While working on Flower Films’ Charlie’s Angels in 2000, Savage met director McG and the two decided to form their own company, Wonderland Sound and Vision. This got Savage into the TV business for the first time, producing Fastlane on Fox and The Mountain on The WB. In 2003, she started working on the McG-produced Fox teen soap The O.C., where creator Josh Schwartz offered her a first chance at writing an episode for television.

In 2005, she left Wonderland to focus on writing, and did so full-time on The O.C. for two years, eventually becoming an executive producer. “She’s kind of like a muse in that you can share any idea with her and she’ll find what’s good about it, even if it’s a terrible idea,” says Schwartz of Savage’s writing talent.

When The O.C. ended in 2007, Savage and Schwartz partnered to create Gossip Girl, based on the book series of the same name about a group of privileged prep school teens living on Manhattan’s Upper East Side. While the show, whose fourth season premieres Sept. 13, hasn’t always been a ratings winner for The CW, Savage credits the network for viewing it as a great network branding opportunity. Gossip Girl averages a 1.4 rating/3 share in adults 18-49 and a 3.3/8 in women 18-34, the show’s core audience.

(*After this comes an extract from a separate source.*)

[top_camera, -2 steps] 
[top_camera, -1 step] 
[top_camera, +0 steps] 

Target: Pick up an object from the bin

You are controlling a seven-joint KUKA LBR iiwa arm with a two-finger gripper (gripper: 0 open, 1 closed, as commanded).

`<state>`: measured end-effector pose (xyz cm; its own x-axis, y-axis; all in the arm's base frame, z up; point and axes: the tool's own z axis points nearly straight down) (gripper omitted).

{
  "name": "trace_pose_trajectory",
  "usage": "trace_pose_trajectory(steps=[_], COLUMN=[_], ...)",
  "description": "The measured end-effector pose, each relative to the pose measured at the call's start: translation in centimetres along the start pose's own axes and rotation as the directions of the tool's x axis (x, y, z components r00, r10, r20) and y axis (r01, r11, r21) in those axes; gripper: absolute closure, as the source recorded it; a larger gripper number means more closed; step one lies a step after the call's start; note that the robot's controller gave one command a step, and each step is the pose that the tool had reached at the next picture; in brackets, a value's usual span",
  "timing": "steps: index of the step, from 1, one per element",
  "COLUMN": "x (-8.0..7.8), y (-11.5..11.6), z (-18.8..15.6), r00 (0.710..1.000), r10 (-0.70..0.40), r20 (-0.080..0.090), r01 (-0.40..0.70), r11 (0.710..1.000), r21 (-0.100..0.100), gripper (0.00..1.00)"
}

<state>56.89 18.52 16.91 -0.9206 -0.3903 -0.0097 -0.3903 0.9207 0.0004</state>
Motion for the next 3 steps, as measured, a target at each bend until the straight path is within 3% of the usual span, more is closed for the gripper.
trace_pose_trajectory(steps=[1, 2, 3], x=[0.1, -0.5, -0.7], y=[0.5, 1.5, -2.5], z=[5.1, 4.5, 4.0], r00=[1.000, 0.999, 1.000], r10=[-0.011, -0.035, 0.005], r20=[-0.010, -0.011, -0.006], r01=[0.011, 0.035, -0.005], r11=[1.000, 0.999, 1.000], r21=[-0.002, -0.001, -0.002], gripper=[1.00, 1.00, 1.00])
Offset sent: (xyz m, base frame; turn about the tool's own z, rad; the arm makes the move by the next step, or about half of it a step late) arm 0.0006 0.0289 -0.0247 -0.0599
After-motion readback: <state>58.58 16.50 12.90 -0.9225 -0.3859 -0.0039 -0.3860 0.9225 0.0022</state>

“They’ve been very forward-thinking in terms of factoring in other forms of measurement in trying to gauge the success of the show, and understanding the power of having something that people seem to be talking about,” Savage says.

Savage’s own upbringing was a far cry from the high society so central to the worlds of The O.C. and Gossip Girl. She grew up in Calgary, Alberta, mostly with a single mother and her sister, exposed to that hyper-affluent life only through shows like Beverly Hills, 90210. “I think that actually helps someone to write about those worlds, to have that outsider perspective,” she says. “And that’s something Josh and I bonded about early on, that even when we’re writing about these worlds, there are always those characters who are outsiders.”

As a showrunner on Gossip Girl, Savage enjoys that her role allows her to wear all hats, whether that’s being in the editing room, working with art direction or forging new partnerships.

“One of the things I love most about working in television as a writer is that you really do get to be a part of everything,” she says. And pieces of Savage find their way into the episodes of her shows, whether it’s a song on her iPod winding up on the soundtrack or her sense of style rubbing off on character fashions. “I think a lot of women would be jealous of her closet,” Schwartz says. “It’s no accident the characters on Gossip Girl have such good style.”

When she’s not flying from her home in L.A. to New York to film episodes of Gossip Girl, Savage loves to travel for pleasure, escaping the city to Palm Springs or Santa Barbara on the weekends. She names Paris as one of her favorite cities and tries to visit as often as she can, which she did this summer when Gossip Girl filmed its first two episodes of the new season there.

Savage describes the Paris shoot as a “oncein- a-lifetime experience,” but it was a tall order for Warner Bros. and The CW because of the expense. It also presented its own set of roadblocks in finding a production partner, setting a budget and getting integration collaborators to help offset the cost. That Savage found a way to make it work is, according to Schwartz, characteristic of her. “She’s the best peer producer I’ve ever worked with,” he says. “She doesn’t take no for an answer, she’s incredibly resourceful, and she’s determined to realize the vision of whatever it is we’re working on.”

Thinking long-term, Savage and Schwartz partnered again this June, starting the multimedia company Fake Empire, which has a TV deal at Warner Bros. and a features deal at Paramount Pictures.

“It’s really fun doing development this year with Fake Empire, being able to come up with concepts for shows that Josh and I aren’t necessarily going to write,” Savage says. “As we get older, our characters are likely to age up a little bit as well. But I think that’s probably a good thing.”